While more than 60 other countries banned and then eventually permitted the import of US beef, South Korea is one of those that has not lifted the ban…though that nation's president, Lee Myung-bak, announced last month that its borders would be reopened to US beef imports. In part, reports say, the decision was made because the US was holding up approval of free trade pacts.

However, according to the Journal, "about two weeks after Mr. Lee made the deal, some Korean television stations and political activists began to allege that U.S. beef isn't safe, isn't eaten by Americans, and that South Korea wouldn't be able to halt imports if mad-cow disease occurred again in the U.S.

"Mass demonstrations followed, Mr. Lee's popularity plunged and the opposition party threatened to block the free-trade deal in the South Korean parliament.

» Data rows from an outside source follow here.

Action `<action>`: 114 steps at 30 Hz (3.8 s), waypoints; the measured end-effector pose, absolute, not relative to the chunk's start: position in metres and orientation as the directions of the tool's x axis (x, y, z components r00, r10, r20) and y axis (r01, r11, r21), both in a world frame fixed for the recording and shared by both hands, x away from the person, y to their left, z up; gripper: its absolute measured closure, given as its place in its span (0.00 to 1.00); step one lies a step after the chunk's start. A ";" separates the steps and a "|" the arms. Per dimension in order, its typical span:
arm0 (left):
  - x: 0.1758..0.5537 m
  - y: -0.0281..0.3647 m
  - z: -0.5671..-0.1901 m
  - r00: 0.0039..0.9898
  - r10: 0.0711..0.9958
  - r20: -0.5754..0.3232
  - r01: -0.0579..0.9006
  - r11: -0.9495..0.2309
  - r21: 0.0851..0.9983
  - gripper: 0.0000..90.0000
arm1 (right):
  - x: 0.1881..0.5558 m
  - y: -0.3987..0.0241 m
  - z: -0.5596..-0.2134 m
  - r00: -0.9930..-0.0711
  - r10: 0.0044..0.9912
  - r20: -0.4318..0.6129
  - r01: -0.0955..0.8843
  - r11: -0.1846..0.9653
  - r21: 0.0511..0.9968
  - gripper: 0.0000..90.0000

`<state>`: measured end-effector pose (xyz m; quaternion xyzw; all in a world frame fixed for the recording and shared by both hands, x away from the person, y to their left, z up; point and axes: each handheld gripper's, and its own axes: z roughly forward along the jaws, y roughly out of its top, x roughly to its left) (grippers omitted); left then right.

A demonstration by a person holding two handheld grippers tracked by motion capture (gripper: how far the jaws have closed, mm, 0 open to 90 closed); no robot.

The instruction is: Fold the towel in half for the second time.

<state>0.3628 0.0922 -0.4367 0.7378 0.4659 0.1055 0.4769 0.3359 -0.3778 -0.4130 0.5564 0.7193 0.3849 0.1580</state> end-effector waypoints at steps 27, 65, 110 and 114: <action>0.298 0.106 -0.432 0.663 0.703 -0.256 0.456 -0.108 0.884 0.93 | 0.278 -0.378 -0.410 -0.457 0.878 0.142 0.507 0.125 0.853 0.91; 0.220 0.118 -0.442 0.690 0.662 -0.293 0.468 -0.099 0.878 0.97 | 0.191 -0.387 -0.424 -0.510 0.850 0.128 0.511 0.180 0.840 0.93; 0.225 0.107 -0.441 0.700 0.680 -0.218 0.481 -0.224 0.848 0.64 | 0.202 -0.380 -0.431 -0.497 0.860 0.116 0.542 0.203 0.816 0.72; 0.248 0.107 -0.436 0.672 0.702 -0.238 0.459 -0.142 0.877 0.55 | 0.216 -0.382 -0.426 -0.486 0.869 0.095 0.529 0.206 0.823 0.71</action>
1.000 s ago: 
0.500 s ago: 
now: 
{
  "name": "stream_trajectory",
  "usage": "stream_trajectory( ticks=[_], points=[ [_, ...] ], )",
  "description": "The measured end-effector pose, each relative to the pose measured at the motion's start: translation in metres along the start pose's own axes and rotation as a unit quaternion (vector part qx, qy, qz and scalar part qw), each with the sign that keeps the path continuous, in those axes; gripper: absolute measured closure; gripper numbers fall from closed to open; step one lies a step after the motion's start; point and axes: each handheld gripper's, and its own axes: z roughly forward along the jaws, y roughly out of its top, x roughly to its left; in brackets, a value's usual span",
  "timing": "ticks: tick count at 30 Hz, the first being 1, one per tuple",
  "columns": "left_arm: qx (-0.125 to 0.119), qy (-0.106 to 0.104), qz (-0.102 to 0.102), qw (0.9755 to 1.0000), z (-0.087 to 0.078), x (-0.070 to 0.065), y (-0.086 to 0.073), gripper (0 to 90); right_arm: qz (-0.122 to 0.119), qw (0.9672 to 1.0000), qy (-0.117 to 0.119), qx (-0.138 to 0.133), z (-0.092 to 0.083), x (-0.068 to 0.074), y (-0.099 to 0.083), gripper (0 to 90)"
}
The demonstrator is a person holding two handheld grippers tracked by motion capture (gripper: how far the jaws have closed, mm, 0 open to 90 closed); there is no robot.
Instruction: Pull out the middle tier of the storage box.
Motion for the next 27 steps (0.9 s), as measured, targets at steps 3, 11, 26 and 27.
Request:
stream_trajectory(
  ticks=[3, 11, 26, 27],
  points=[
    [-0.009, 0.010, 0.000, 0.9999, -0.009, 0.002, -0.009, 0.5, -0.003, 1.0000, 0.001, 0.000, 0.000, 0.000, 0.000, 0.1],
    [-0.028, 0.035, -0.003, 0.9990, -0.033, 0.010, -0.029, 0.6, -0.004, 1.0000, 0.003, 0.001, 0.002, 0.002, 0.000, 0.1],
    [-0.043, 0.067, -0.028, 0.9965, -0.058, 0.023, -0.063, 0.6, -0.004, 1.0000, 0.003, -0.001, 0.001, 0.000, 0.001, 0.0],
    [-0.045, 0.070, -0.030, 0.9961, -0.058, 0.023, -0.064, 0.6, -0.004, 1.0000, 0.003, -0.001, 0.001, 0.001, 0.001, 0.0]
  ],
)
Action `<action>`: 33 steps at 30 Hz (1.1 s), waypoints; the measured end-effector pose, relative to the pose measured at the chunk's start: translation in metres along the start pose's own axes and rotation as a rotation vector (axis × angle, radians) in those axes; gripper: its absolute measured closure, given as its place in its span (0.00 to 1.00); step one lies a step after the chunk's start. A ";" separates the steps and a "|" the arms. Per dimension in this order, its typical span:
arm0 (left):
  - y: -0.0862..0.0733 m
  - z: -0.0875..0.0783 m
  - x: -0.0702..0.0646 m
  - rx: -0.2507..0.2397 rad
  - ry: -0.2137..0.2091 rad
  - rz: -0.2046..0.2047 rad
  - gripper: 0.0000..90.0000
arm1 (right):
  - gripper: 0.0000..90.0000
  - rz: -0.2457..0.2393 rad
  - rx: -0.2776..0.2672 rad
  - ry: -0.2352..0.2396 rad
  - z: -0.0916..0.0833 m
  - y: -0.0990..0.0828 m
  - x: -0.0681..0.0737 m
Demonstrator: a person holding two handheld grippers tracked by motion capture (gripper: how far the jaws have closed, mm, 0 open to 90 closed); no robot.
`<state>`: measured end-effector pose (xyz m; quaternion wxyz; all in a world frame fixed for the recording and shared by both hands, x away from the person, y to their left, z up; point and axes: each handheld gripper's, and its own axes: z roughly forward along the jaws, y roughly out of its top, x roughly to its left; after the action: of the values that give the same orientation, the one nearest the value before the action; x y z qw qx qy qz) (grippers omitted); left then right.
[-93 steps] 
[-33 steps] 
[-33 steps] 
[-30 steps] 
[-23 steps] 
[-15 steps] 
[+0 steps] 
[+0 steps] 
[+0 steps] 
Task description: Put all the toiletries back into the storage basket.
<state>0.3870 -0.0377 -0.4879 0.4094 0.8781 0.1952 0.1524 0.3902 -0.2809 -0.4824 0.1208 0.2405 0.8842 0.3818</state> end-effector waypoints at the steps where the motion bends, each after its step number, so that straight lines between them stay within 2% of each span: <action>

"On Wednesday, the South Korean agriculture ministry delayed issuing the formal legal notice needed to restart imports, giving the Lee administration a new chance to make its case to the public."

KC's View:
Which is why the Bush administration sent Gutierrez to South Korea to try to salvage a deteriorating situation that seems to be more about politics than science.

At the risk of being accused of beating a dead cow, I would simply point out that expanded testing – even by private companies – and greater transparency would go a long way to solving these sorts of problems. But it probably seems easier to simply fight the issue on a case-by-case basis, send envoys to the other side of the planet, and engage the situation politically rather than scientifically.